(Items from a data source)
:::

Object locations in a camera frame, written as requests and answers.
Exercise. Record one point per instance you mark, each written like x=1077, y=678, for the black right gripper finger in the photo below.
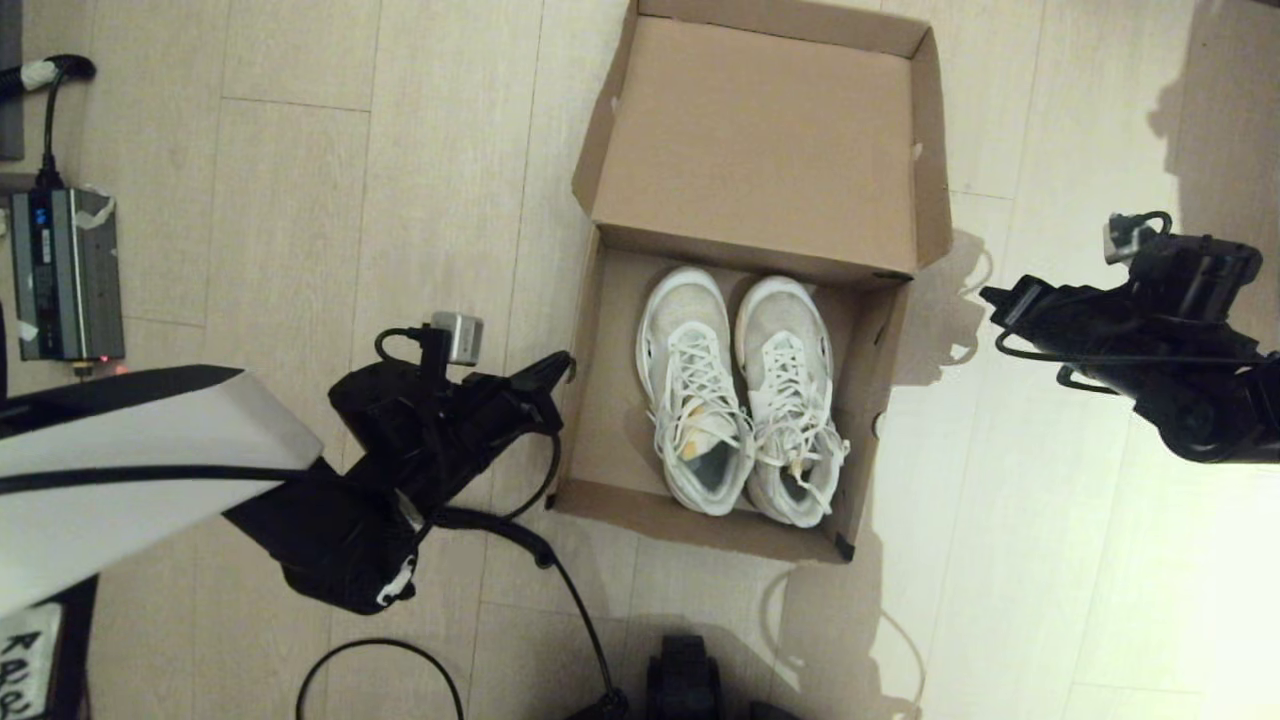
x=1035, y=318
x=1030, y=290

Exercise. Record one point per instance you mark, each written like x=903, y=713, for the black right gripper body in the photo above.
x=1200, y=280

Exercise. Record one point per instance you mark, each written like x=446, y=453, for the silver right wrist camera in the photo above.
x=1128, y=238

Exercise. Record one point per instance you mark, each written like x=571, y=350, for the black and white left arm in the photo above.
x=120, y=530

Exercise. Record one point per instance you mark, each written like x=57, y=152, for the brown cardboard shoe box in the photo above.
x=760, y=120

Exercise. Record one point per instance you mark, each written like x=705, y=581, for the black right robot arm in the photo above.
x=1220, y=420

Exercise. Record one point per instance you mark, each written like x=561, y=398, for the white lace-up sneaker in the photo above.
x=680, y=310
x=790, y=320

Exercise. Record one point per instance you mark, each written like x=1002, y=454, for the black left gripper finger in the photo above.
x=545, y=392
x=545, y=370

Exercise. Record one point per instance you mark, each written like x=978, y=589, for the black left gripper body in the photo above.
x=400, y=420

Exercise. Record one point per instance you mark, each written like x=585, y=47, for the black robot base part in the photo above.
x=683, y=680

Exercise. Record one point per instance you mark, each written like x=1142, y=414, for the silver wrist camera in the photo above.
x=458, y=338
x=1128, y=238

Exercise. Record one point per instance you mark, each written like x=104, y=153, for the grey power supply unit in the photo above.
x=65, y=270

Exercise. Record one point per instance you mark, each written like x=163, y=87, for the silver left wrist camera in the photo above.
x=458, y=338

:::

### Assignment
Output every entry above exactly, minus the pictures.

### Answer space
Object locations in a camera frame, written as requests and answers.
Exercise. Record one point per instance you mark, each written like x=1077, y=678, for the black right gripper finger in the photo below.
x=1035, y=318
x=1030, y=290

Exercise. Record one point per instance you mark, each written like x=903, y=713, for the black right gripper body in the photo above.
x=1200, y=280

Exercise. Record one point per instance you mark, each written like x=446, y=453, for the silver right wrist camera in the photo above.
x=1128, y=238

Exercise. Record one point per instance you mark, each written like x=571, y=350, for the black and white left arm in the photo above.
x=120, y=530

Exercise. Record one point per instance you mark, each written like x=57, y=152, for the brown cardboard shoe box in the photo above.
x=760, y=120

Exercise. Record one point per instance you mark, each written like x=705, y=581, for the black right robot arm in the photo above.
x=1220, y=420

Exercise. Record one point per instance you mark, each written like x=561, y=398, for the white lace-up sneaker in the photo above.
x=680, y=310
x=790, y=320

Exercise. Record one point per instance you mark, each written like x=1002, y=454, for the black left gripper finger in the photo above.
x=545, y=392
x=545, y=370

Exercise. Record one point per instance you mark, each written like x=978, y=589, for the black left gripper body in the photo above.
x=400, y=420

Exercise. Record one point per instance you mark, each written like x=585, y=47, for the black robot base part in the photo above.
x=683, y=680

Exercise. Record one point per instance you mark, each written like x=1142, y=414, for the silver wrist camera in the photo above.
x=458, y=338
x=1128, y=238

Exercise. Record one point per instance you mark, each written like x=104, y=153, for the grey power supply unit in the photo above.
x=65, y=270

Exercise. Record one point per instance you mark, each written like x=163, y=87, for the silver left wrist camera in the photo above.
x=458, y=338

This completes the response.